What the task requires ->
After locating the line that holds "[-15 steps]", repeat it and each following line exactly until the material ends, skipping pictures.

Collected material ->
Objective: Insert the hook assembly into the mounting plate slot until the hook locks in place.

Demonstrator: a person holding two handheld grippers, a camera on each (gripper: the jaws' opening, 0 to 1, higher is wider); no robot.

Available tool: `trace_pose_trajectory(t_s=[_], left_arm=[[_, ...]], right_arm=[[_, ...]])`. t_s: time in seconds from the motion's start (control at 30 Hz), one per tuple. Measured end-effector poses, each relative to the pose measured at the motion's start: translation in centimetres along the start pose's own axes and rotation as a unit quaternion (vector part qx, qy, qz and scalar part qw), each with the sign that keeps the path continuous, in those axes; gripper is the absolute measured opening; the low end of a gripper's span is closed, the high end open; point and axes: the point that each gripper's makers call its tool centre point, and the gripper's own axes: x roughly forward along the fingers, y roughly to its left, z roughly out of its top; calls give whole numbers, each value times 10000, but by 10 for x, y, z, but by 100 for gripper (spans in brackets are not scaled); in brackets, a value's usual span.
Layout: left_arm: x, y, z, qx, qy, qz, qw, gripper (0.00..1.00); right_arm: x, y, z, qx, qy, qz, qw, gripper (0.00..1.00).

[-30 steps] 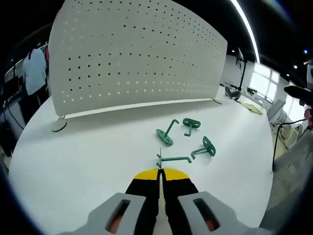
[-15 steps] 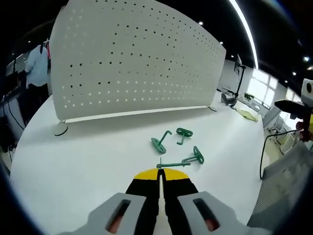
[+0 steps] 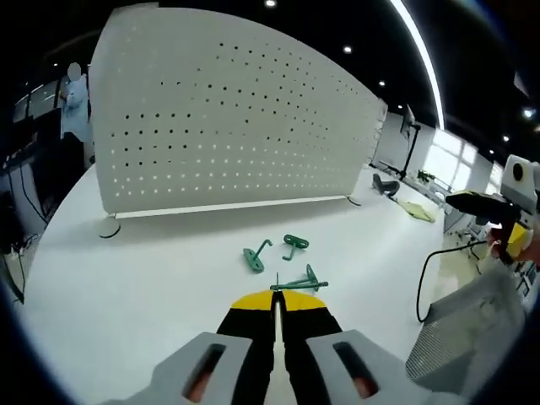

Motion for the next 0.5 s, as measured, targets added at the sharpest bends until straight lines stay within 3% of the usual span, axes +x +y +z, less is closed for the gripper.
trace_pose_trajectory(t_s=[0.5], left_arm=[[-30,-27,11,-65,-8,-130,9999,1]], right_arm=[[0,11,10,-147,-62,276,9995,68]])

Output for this exercise ->
[-15 steps] 
[+0 steps] 

Motion for the next 0.5 s, as measured, targets added at the sharpest bends until straight lines stay within 3% of the usual span, axes +x +y +z, less is closed for the gripper.
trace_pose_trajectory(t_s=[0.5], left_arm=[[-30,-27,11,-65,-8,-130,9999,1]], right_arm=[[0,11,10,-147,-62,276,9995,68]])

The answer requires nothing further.